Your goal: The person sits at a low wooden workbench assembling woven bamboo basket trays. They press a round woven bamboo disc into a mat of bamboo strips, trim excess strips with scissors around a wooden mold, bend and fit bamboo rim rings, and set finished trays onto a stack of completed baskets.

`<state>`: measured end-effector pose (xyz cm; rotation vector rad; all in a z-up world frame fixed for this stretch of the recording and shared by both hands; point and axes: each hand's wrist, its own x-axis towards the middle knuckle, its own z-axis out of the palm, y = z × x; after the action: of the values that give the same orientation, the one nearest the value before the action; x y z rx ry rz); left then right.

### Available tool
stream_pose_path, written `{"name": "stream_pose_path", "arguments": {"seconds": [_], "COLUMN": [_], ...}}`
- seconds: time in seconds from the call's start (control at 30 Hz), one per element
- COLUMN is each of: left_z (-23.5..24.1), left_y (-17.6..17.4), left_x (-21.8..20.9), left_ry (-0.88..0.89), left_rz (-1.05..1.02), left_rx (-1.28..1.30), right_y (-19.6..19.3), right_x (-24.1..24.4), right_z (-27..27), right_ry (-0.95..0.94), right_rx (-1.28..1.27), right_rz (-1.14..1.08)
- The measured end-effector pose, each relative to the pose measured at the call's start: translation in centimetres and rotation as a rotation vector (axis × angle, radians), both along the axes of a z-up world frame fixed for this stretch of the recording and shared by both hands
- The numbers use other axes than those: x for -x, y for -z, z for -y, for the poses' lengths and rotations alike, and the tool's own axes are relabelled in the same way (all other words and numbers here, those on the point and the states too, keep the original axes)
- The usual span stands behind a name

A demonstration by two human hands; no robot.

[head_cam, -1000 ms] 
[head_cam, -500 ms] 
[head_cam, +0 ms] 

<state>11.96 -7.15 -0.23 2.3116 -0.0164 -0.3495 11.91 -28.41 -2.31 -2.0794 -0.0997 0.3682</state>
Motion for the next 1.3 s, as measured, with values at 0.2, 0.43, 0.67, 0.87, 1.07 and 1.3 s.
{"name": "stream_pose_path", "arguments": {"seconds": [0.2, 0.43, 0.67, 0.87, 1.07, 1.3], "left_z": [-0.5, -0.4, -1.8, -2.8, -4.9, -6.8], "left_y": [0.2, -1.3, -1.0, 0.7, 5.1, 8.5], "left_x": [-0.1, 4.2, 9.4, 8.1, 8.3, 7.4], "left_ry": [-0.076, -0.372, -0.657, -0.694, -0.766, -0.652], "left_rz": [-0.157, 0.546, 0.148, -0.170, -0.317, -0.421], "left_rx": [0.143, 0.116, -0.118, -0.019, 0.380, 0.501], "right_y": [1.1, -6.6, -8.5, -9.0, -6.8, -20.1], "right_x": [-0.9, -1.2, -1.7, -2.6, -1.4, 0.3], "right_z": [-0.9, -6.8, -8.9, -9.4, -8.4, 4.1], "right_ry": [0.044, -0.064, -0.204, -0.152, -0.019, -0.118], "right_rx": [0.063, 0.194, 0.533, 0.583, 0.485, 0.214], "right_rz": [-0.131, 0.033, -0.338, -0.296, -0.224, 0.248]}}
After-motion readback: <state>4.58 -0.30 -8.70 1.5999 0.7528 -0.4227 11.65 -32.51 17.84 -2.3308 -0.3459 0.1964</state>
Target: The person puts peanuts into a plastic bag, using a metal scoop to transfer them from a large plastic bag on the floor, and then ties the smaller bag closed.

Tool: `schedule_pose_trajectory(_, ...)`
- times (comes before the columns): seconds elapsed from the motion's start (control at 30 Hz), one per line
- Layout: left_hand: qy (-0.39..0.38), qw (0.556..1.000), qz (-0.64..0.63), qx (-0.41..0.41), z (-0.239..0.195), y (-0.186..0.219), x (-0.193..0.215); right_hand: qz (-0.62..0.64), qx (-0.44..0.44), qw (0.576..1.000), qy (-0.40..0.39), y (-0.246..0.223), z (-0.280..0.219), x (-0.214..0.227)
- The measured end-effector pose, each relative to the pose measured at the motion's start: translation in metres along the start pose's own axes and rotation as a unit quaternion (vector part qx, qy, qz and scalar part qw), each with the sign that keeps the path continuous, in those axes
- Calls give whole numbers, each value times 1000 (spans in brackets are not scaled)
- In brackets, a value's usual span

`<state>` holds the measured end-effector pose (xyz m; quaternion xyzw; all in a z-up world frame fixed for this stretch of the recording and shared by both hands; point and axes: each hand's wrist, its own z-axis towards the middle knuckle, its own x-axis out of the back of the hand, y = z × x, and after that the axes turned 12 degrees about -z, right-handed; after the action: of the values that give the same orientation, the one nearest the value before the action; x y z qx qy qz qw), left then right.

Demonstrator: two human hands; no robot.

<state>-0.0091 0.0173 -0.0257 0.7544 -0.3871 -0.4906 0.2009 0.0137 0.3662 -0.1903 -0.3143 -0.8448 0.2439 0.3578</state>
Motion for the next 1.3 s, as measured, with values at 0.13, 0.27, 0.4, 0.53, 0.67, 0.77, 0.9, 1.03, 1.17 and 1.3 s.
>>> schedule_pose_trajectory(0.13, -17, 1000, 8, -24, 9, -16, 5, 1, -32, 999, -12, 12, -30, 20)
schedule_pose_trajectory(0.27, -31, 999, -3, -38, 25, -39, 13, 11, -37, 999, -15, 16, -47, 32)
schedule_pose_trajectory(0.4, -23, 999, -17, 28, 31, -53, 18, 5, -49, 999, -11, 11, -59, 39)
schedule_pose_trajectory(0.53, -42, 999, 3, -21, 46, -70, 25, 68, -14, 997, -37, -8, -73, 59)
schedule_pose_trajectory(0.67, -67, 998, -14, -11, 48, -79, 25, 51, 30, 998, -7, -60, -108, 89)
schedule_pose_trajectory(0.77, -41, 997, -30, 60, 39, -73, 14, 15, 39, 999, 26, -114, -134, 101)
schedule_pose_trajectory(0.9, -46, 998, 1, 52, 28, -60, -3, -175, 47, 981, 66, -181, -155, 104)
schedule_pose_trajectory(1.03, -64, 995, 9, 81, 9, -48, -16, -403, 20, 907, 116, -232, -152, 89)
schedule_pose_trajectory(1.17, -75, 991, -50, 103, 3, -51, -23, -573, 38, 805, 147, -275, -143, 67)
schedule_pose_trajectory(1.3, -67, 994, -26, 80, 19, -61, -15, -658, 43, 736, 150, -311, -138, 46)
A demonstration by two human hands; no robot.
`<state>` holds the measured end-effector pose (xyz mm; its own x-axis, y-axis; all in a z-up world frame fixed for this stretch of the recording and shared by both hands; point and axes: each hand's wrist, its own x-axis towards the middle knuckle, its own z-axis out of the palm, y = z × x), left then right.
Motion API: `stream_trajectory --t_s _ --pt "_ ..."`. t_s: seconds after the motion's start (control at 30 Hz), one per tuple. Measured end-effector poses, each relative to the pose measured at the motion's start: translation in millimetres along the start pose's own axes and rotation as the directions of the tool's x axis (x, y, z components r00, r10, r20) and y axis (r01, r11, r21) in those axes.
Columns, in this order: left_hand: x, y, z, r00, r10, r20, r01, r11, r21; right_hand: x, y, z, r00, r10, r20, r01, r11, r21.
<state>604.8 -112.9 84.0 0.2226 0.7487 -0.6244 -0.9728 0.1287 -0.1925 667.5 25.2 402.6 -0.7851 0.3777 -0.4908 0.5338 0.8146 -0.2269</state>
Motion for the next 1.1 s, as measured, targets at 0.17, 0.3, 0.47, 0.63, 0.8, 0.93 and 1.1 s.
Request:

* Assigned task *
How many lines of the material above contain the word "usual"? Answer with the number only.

* Output below *
2